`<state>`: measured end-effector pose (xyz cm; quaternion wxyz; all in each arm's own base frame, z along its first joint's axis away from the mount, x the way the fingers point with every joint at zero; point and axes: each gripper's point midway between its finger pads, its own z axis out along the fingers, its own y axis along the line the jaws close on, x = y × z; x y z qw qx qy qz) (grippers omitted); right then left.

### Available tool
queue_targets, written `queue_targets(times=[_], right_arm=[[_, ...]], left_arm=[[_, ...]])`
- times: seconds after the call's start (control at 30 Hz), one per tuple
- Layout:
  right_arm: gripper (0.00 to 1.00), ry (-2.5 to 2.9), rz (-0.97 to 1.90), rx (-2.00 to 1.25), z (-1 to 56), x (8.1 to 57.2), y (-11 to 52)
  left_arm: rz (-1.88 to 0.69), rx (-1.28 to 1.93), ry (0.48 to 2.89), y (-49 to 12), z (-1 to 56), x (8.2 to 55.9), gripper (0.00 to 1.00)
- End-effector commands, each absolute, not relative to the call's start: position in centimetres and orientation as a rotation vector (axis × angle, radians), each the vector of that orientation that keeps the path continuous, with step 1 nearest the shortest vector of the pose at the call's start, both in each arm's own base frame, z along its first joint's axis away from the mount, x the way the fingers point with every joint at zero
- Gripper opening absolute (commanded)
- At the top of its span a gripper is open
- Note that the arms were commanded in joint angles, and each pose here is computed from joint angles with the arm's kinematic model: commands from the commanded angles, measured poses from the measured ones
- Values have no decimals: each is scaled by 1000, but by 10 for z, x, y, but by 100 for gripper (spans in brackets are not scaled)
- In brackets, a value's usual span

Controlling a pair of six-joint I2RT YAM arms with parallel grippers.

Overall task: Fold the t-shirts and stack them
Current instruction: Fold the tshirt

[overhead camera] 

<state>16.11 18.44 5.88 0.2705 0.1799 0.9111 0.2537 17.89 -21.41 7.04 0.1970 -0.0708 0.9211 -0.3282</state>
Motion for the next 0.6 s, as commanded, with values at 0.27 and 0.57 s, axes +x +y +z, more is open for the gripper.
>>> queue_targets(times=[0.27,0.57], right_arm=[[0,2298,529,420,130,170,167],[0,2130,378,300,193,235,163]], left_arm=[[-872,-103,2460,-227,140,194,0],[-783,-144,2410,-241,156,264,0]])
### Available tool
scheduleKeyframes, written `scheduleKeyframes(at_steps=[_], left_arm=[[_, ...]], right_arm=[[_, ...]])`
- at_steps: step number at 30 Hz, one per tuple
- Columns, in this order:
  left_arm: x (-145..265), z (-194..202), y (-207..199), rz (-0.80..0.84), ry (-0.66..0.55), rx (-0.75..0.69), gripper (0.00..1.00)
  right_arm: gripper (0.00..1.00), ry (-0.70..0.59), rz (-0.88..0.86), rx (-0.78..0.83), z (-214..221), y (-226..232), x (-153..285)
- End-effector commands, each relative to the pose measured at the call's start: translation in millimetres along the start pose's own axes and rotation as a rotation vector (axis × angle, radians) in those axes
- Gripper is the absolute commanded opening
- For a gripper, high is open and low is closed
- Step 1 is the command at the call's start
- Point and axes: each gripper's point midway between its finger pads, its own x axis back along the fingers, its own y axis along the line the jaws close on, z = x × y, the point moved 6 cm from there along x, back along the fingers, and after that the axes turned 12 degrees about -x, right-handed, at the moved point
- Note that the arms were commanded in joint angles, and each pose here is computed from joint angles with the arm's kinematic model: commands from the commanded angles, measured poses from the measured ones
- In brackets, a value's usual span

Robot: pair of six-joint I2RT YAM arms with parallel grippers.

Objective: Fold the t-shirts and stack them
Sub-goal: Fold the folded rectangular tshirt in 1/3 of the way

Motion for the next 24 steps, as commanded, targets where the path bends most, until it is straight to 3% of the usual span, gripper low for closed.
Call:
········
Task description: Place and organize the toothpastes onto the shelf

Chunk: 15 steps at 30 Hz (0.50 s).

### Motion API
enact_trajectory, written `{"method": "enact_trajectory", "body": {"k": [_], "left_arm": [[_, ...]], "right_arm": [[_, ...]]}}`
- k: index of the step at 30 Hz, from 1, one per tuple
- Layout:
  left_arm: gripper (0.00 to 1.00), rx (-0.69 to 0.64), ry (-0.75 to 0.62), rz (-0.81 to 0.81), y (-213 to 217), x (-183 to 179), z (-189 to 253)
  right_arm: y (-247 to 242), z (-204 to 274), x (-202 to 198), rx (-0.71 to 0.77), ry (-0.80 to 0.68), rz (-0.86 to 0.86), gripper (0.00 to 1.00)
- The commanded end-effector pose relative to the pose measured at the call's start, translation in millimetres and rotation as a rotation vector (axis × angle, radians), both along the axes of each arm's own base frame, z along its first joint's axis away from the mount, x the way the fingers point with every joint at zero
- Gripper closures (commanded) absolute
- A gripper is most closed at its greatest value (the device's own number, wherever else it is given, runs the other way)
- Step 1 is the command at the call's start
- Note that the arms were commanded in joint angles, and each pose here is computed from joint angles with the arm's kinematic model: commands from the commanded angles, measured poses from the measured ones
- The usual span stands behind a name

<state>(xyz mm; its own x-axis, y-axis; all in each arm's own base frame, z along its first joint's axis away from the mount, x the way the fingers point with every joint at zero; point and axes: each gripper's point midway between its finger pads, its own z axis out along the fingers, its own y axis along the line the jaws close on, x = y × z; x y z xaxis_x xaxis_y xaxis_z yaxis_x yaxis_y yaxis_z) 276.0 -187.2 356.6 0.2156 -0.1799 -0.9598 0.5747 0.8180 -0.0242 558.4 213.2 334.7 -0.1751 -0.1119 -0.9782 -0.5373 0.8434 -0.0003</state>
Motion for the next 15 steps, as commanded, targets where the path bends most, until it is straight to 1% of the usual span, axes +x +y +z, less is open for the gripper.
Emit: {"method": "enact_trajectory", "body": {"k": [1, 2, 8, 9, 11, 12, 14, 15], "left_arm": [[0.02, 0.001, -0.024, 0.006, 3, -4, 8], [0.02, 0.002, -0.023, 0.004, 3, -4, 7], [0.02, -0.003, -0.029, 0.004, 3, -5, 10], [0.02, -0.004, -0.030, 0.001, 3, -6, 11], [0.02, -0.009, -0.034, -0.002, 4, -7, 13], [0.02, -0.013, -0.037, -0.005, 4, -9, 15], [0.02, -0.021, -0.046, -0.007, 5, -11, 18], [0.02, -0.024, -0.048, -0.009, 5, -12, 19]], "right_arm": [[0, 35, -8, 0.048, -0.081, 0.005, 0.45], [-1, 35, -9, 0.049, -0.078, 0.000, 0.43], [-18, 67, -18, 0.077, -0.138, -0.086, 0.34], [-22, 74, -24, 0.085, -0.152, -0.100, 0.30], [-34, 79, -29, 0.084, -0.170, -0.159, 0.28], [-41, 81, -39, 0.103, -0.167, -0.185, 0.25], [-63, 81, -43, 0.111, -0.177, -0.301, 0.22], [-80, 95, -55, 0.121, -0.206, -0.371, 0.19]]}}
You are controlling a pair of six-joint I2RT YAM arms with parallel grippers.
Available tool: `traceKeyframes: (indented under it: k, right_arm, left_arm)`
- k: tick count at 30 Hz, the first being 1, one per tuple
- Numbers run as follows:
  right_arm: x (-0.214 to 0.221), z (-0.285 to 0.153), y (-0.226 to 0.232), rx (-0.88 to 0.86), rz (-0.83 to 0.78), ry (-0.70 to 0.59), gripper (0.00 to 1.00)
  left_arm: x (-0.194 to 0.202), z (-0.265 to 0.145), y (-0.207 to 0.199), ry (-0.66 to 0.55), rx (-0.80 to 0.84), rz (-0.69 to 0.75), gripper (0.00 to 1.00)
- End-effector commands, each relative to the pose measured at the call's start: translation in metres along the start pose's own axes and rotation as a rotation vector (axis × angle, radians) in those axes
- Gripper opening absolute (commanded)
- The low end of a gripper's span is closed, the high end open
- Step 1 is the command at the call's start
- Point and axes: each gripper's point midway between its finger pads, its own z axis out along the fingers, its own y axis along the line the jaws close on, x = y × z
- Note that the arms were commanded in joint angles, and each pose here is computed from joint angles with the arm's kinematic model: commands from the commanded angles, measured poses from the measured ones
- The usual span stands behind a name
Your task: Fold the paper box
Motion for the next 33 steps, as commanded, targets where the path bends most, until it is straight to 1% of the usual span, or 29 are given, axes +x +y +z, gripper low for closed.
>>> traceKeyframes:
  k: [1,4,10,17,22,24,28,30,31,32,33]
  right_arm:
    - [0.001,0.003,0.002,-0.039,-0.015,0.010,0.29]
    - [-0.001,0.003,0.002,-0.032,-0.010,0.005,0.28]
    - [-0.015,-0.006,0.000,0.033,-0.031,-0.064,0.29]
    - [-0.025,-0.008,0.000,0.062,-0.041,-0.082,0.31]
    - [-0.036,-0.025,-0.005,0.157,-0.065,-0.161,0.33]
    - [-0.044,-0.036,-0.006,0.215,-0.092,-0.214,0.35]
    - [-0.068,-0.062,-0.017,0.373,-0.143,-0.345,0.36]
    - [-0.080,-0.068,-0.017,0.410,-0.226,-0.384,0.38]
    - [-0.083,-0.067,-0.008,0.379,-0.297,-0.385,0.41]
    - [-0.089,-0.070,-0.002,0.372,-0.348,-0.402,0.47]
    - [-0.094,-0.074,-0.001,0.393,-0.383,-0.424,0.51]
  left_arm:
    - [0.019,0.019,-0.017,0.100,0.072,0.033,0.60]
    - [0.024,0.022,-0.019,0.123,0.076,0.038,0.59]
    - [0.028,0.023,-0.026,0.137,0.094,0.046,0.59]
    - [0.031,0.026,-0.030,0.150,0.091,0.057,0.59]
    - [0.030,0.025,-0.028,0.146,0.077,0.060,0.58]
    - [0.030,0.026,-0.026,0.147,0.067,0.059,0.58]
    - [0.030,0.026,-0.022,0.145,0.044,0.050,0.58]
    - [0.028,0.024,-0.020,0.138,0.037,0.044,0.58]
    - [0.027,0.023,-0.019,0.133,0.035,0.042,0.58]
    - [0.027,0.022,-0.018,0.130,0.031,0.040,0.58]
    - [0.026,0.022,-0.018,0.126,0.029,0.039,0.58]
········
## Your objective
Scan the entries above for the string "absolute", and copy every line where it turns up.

## Answer to the exercise
- End-effector commands, each absolute, not relative to the call's start: position in centimetres and orientation as a rotation vector (axis × angle, radians), each the vector of that orientation that keeps the path continuous, with step 1 nearest the shortest vector of the pose at the call's start, both in each arm's own base frame, z along its first joint's axis away from the mount, x the way the fingers point with every joint at zero
- Gripper opening absolute (commanded)
- Gripper is the absolute commanded opening
- Gripper closures (commanded) absolute
- Gripper opening absolute (commanded)

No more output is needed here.